主に政治・社会・法に関する話題を自分の視点から考察していきます。

核保有「議論」はどこへ行った?

2007年07月27日 | 国政事情考察
 世間では年金年金と喧しいですが、ところで、核保有「議論」はどこへ行ったのでしょうか?それとも立ち消えしてしまったのでしょうか?あれほど政界を賑わせた(?)核保有「議論」ですが、最近ではとんと耳にしなくなりました。マスコミも、そのような話はまるでなかったかのような振る舞いです。与野党こぞって「触らぬ神に祟りなし」と、ダンマリを決め込んでいるかのようです。少なくとも、「議論派」の声は聞かれなくなりました。

 昨年11月7日の産経新聞において、石原慎太郎都知事が言っていた、「ある種の理念の前では自由な現実的議論さえ封じられなくてはならぬ」という理解に基づく、左派の「非核ファシズム」に勝利を許してしまったのでしょうか。

 左派は故意に核兵器保有に関する検討と、現実の核兵器保有をイコールと結びつけるように情報操作を試みましたが、核兵器の保有を検討することと、核兵器の保有はイコールではありません。検討するのもダメというのならば、「唯一の被爆国だから」などというセンチメンタルな感情論ではなく、理論的に説明をするのが筋でしょう?

 以前に岡本行夫氏が指摘していたはずですが、確かに核兵器の保有には、莫大な費用と土地面積を必要とします。日本にはそれに耐えうるだけのものが備わっているとは考えにくいです。しかし、少なくとも、非核三原則などという亡国思想は排除するべきです。なぜ非核三原則が亡国的かと言うと、外交には背後に必ず軍事力があるものです。そして外交上重大な場面では、それが大いにものを言います。ナポレオンも「外交とは華麗な衣装を纏った軍事だ」といった言葉を残したといいます。国益を最大限に実現する外交を展開するにおいて、核兵器の持つ力は他のあらゆる兵器に代え難いものがあります。

 日本政府も昨年9月「核兵器の国産可能性について」という文書をまとめています。それによりますと、数百人の技術者を動員し、3000億円ほどの費用をかけ、最低3年で日本も核武装が可能であるとしています。
 しかし、日本が核武装することは、このような技術・時間以外にも、外交力の強化など、並大抵のものではないハードルがあります。現実の特定アジアの脅威に対抗するためには、あまりにも悠長な視点では話になりません。

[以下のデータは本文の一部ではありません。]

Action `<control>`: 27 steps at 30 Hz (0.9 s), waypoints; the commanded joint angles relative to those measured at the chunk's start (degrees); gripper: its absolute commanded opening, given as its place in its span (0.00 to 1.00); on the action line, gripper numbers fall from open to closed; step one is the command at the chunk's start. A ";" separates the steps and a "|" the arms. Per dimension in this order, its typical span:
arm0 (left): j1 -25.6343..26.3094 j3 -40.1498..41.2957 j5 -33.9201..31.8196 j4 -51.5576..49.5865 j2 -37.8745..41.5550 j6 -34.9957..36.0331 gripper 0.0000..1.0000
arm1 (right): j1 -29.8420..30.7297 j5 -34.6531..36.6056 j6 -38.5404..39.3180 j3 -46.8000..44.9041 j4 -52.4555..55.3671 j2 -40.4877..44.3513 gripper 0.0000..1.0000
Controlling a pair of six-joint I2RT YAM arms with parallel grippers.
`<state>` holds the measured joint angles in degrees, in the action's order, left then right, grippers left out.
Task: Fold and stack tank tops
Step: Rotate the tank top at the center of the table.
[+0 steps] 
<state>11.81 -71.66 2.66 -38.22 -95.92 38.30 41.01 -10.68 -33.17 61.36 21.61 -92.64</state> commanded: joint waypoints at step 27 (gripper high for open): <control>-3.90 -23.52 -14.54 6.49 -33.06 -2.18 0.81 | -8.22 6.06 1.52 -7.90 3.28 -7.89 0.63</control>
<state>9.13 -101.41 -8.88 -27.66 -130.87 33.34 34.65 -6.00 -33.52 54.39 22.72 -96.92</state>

 仮に日本が自前での核武装を検討すれば、中国は日本の核武装に反対することは火を見るより明らかです。アメリカはどうかと言えば、そのアメリカも中国と同じく戦後の国際体制を構築したメンバーです。ということは、それら各国の、常任理事国のみが核を持ち、世界秩序を形成していくという思惑のもとで作られたNPT体制という戦後の体制は、これら各国にとって死守するに値するものなのであります。
 つまり、アメリカも中国もNPT体制を擁護する姿勢には変わりないのだから、いくら緊密な同盟国といえども、日本が自前で核武装をしようものなら中国と一緒になって警戒心を顕わにしてくることは必至です。こういった事情もあり、日本が自前で核武装をすることは極めて難しいと言わざるを得ないでしょう。

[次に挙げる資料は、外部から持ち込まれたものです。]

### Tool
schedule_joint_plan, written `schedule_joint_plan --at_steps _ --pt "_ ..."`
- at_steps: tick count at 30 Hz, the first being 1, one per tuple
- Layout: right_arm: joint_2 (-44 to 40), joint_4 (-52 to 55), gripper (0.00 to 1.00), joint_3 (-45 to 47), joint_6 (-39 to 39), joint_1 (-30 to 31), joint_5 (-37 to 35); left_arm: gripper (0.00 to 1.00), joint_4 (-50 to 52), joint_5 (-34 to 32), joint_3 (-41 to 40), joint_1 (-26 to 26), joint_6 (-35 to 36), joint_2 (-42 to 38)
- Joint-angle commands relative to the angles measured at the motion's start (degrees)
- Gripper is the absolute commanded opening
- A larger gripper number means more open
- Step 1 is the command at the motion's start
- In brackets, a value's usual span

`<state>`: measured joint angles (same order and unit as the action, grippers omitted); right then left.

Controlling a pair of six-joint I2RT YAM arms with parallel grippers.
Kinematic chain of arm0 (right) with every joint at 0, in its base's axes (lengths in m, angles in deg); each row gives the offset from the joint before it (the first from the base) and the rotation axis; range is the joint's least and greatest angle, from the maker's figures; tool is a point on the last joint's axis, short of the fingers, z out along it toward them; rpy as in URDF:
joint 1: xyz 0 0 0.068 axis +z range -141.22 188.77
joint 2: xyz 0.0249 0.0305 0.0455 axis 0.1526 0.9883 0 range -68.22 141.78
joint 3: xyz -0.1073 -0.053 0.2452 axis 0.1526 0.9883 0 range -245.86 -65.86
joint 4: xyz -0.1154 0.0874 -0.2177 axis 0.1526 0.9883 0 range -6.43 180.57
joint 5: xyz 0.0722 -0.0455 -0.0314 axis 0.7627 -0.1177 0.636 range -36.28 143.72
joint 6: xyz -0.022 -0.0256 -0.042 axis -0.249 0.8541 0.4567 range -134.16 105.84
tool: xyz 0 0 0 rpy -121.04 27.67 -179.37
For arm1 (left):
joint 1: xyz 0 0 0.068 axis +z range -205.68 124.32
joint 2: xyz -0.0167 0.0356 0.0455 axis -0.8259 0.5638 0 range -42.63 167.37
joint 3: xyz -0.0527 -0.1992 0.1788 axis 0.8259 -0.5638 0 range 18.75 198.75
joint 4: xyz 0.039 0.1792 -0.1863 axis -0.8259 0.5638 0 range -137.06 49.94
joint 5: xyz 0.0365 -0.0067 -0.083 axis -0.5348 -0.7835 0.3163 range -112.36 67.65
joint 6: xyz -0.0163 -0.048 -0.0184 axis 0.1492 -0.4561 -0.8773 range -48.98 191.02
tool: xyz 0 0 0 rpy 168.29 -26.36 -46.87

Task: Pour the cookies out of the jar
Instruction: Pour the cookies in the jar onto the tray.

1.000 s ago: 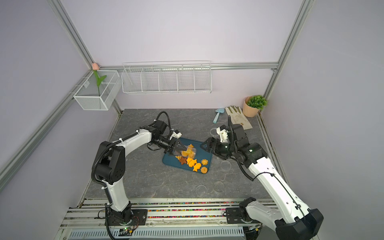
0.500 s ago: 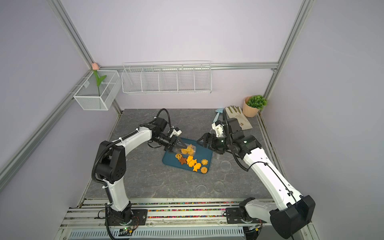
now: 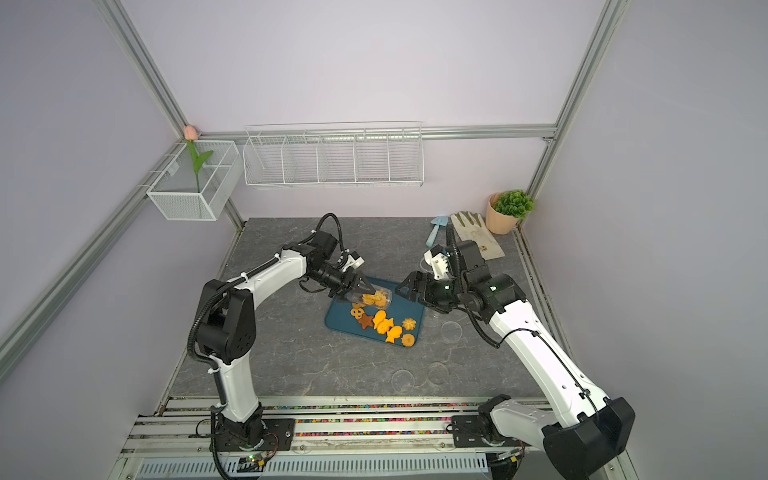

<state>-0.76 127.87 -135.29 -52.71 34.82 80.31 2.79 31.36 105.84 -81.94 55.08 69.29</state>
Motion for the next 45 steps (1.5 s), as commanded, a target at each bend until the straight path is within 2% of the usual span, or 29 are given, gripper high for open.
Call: schedule_joint_plan --at_steps 1,6,8,9,11,16,20,23,26,29,31,34,36,40,45 --pt "-1.9 1.6 0.88 1.7 1.3 0.3 -0.1 0.7 1.1 -0.3 2.5 -0.4 -0.2 1.2" --pt "-3.8 1.8 0.88 3.3 1.2 0.3 -0.6 0.7 1.6 -1.0 3.3 -1.4 -0.3 1.8" --pt "-4.3 1.8 0.88 3.7 1.1 0.2 -0.9 0.7 4.7 -7.0 5.3 -2.2 0.7 1.9" --pt "-4.6 1.9 0.88 3.9 1.1 0.2 -1.0 0.7 6.8 -7.8 6.8 -2.7 1.9 2.4" --pt "-4.8 1.9 0.88 4.1 1.0 0.3 -1.0 0.7 6.1 -4.4 7.0 -2.8 1.1 3.0" --pt "-5.2 1.7 0.88 4.6 0.8 0.3 -1.1 0.7 3.3 -1.6 5.7 -2.8 -0.5 2.8" --pt "-5.6 1.8 0.88 4.8 0.8 0.3 -1.3 0.7 4.9 -6.1 6.2 -2.9 0.3 2.1" --pt "-5.7 1.8 0.88 5.1 0.7 0.2 -1.4 0.7 3.4 -2.0 5.5 -2.7 -0.4 2.2" --pt "-5.5 1.5 0.88 5.3 0.5 0.2 -1.3 0.7 9.6 -11.8 9.4 -4.4 3.5 2.3" --pt "-5.2 0.9 0.88 5.4 0.3 0.3 -1.0 0.7 8.2 -6.6 8.6 -4.2 2.8 2.8" --pt "-5.0 0.8 0.88 5.2 0.3 0.3 -0.9 0.7 9.7 -13.5 9.3 -4.6 3.2 2.4" --pt "-4.8 0.5 0.88 5.2 0.3 0.3 -0.8 0.7 9.0 -9.8 9.0 -4.3 3.2 2.5" --pt "-4.7 0.6 0.88 5.3 0.3 0.3 -0.8 0.7 9.1 -10.5 9.3 -4.5 3.4 2.2" --pt "-4.4 0.1 0.88 5.6 0.1 0.3 -0.6 0.7 8.2 -6.8 8.6 -4.2 3.3 2.9" --pt "-4.1 0.0 0.88 5.4 0.2 0.3 -0.4 0.7 8.4 -7.4 8.4 -4.2 3.6 3.0"
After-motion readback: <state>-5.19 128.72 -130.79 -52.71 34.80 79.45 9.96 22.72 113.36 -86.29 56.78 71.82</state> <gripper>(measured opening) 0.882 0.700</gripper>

 そこで、日本が短期間に、しかも効率よく核武装する方法は二つ考えられます。一つは、日本がアメリカの核兵器を一定の金額を支払うことによってレンタルし、国内に配備するというものです。しかし、これもアメリカの同意を得ることは難しいでしょう。そうならば、非核三原則の「持たず」と「持ち込ませず」を排除し、在日米軍に日本国内への核兵器の持込み及び日本国内での所有を認め、有事になった場合は自衛隊もそれ使用することができる、というようにするべきです。これならば、短期間で核の抑止力も確保できますし、流動的な東アジアの安全保障にも対応できます。

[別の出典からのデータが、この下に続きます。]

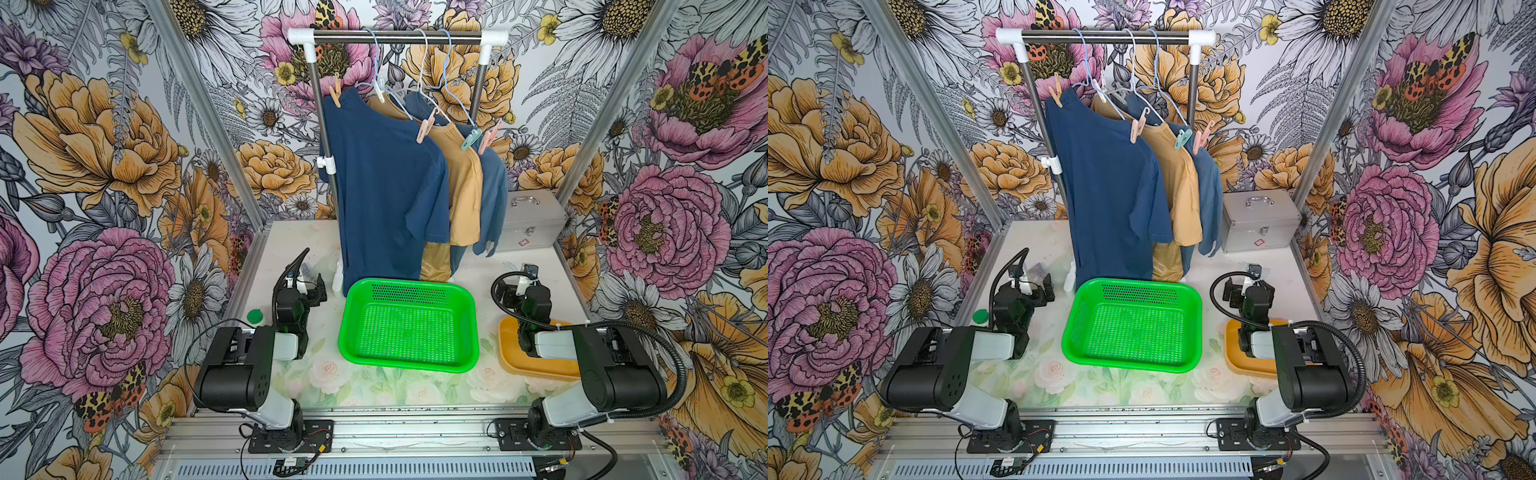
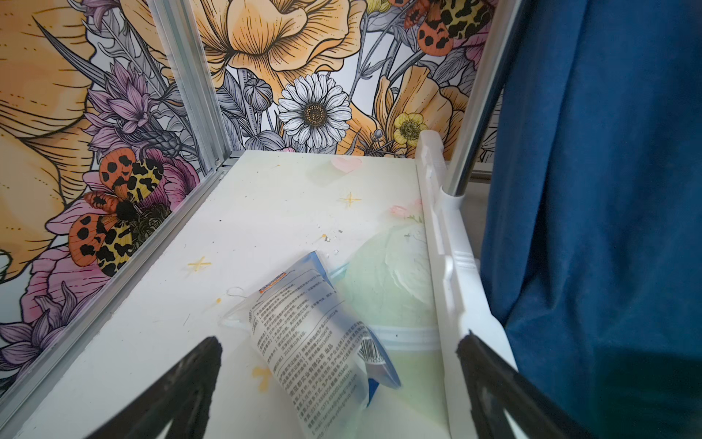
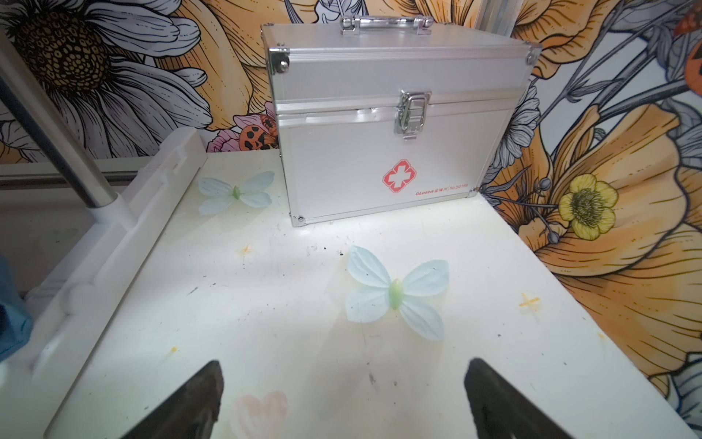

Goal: Remove the clothespins securing t-shirts to the hanger
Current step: Pick up the hanger from the clothes rail.

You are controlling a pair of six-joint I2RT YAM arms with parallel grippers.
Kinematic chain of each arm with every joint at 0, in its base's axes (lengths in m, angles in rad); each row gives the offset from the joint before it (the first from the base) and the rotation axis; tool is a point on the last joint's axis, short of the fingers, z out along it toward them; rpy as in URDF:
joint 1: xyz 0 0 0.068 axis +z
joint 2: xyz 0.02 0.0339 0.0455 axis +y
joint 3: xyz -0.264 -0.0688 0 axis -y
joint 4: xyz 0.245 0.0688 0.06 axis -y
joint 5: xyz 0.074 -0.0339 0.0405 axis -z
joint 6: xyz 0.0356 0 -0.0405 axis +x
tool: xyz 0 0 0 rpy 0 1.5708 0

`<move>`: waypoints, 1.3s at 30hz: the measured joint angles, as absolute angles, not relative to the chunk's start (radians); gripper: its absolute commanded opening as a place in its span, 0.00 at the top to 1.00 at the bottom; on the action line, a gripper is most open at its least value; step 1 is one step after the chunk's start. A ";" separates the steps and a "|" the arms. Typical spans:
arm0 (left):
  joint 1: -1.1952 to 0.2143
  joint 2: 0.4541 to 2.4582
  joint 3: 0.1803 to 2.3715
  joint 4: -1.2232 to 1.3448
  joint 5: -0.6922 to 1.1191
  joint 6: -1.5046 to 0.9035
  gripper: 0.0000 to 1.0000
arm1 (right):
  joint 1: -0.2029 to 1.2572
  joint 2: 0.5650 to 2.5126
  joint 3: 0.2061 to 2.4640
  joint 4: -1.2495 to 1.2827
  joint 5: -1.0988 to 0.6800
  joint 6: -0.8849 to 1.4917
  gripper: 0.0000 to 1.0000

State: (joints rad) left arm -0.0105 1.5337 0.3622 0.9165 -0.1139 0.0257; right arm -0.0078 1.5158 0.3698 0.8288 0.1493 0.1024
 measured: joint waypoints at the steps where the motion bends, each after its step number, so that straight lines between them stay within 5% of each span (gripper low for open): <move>1: -0.010 1.534 0.362 0.917 -0.114 0.026 0.01 | -0.008 1.516 0.370 0.829 0.149 0.103 0.00; 14: 0.004 1.530 0.366 0.908 -0.096 0.022 0.01 | -0.008 1.515 0.377 0.818 0.133 0.091 0.00; 22: -0.055 1.333 0.385 0.753 -0.143 0.040 0.01 | -0.008 1.409 0.437 0.671 0.149 0.089 0.00; 39: -0.271 1.092 0.813 0.104 -0.178 0.051 0.01 | -0.008 1.150 0.704 0.160 0.163 0.217 0.00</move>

 国家の役目・主たる任務は、しばしば言われるように、国民の生命と財産、そして歴史と文化を育んできた国土を護ることにあります。そのためには、「もし」という事態や「万が一」という事態に万全の備えをしておくのが常識であり、こちらが「おりこうさん(非核を貫けば)」にしていれば、相手も「おりこうさん(核を日本に向けて使わない)」になってくれるなんていう考えは、亡国まっしぐらです。

 非核を貫いたために再び日本の領土に核が落とされたのでは、これ以上の皮肉で愚かなことはないでしょう。政治家に求められているものは、年金で国民のご機嫌を取ることではなく、国家のためならばいかなる議論も辞さず、そしてそこからの批判にも耐えうるだけの「覚悟」です。